[Required work] Select, from the material below, each line with "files" in it.

[Records provided]

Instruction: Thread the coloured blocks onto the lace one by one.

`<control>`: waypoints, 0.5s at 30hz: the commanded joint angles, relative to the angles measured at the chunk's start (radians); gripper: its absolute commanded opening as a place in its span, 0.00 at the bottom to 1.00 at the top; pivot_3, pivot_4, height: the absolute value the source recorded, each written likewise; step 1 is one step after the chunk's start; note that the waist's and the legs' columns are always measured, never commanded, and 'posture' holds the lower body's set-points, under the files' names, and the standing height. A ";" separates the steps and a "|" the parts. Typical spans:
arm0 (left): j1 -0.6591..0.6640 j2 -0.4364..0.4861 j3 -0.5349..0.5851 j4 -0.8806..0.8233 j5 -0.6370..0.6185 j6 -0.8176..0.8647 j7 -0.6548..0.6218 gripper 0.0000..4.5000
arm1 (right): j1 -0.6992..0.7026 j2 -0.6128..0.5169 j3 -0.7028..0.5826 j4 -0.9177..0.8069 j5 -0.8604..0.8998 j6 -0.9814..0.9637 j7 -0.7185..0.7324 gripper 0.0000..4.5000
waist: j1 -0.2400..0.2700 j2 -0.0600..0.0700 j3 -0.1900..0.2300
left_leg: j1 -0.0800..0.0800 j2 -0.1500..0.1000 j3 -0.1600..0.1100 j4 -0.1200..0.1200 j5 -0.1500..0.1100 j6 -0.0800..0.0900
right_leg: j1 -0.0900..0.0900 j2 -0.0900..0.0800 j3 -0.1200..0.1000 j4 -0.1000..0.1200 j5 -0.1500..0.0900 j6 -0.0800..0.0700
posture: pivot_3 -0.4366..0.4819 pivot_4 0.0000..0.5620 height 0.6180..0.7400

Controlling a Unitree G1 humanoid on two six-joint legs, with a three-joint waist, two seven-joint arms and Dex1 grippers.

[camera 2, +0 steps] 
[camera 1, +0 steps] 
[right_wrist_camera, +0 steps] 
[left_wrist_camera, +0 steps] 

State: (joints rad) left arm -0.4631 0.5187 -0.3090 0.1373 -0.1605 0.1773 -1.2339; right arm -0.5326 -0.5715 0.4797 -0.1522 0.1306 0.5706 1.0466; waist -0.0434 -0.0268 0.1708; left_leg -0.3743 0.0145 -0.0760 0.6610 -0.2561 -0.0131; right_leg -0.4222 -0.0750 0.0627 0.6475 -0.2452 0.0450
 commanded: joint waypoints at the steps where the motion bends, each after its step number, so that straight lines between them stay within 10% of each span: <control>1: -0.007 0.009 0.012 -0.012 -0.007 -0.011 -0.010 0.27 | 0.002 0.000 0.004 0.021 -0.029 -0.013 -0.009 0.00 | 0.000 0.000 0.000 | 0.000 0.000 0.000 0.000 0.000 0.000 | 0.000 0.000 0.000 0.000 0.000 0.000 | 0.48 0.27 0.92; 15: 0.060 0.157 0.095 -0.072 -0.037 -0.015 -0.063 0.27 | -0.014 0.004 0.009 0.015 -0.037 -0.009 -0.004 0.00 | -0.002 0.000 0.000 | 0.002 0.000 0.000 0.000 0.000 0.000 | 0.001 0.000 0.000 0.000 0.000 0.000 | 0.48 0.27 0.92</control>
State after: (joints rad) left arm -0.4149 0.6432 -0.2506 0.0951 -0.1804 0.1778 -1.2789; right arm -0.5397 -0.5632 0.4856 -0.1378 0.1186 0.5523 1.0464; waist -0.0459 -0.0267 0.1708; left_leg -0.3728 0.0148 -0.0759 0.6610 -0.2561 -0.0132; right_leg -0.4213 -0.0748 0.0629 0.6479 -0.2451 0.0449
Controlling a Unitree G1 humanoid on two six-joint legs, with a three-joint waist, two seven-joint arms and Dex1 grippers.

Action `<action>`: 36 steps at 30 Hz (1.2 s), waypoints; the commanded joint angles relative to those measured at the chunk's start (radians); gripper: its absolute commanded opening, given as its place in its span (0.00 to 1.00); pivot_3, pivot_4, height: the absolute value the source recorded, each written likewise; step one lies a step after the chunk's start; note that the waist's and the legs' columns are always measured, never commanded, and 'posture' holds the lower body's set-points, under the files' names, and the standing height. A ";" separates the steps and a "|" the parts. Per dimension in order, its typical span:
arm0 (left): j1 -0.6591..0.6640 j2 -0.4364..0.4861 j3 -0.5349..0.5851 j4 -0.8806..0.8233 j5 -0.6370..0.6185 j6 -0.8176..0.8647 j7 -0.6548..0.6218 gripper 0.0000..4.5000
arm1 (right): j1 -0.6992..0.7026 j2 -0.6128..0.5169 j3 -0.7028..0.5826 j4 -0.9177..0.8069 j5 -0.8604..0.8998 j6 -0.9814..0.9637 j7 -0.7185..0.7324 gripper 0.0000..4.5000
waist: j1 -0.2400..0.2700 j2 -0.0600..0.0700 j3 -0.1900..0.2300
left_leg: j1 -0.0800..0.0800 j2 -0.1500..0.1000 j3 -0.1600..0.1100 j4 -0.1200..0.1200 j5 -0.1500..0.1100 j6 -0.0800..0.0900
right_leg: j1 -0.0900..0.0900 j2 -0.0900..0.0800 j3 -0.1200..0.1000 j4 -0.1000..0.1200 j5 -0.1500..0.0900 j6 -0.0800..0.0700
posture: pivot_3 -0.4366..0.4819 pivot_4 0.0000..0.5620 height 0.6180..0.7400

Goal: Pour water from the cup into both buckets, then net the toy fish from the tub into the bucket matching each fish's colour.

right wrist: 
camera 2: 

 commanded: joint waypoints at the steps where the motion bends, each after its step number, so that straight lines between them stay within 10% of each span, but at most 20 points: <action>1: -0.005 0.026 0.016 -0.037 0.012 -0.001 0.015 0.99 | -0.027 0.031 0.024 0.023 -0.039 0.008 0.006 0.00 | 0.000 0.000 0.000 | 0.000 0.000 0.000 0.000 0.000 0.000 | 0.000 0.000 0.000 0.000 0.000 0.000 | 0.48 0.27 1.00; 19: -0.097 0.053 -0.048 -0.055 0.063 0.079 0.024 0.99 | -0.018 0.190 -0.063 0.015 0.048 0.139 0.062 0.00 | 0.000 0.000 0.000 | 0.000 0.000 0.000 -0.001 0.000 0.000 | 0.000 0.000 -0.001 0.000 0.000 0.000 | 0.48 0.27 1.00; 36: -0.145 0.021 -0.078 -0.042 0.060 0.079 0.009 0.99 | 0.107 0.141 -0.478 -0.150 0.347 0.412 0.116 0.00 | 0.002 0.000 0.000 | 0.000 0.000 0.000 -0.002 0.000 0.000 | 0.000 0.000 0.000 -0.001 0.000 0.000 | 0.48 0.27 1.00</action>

[Exercise solution]
`<control>`: waypoints, 0.5s at 30hz: the commanded joint angles, relative to the angles measured at the chunk's start (radians); gripper: its absolute commanded opening as a place in its span, 0.00 at the bottom to 1.00 at the top; pivot_3, pivot_4, height: the absolute value the source recorded, each written likewise; step 1 is one step after the chunk's start; note that the waist's and the legs' columns are always measured, never commanded, and 'posture' holds the lower body's set-points, under the files' names, and the standing height. A ";" separates the steps and a "|" the parts. Typical spans:
Action `<action>`: 36 steps at 30 Hz (1.2 s), waypoints; the commanded joint angles relative to those measured at the chunk's start (radians); gripper: its absolute commanded opening, given as its place in its span (0.00 to 1.00); pivot_3, pivot_4, height: the absolute value the source recorded, each written likewise; step one lies a step after the chunk's start; note that the waist's and the legs' columns are always measured, never commanded, and 'posture' holds the lower body's set-points, under the files' names, and the standing height. A ";" separates the steps and a "|" the parts. Per dimension in order, its typical span:

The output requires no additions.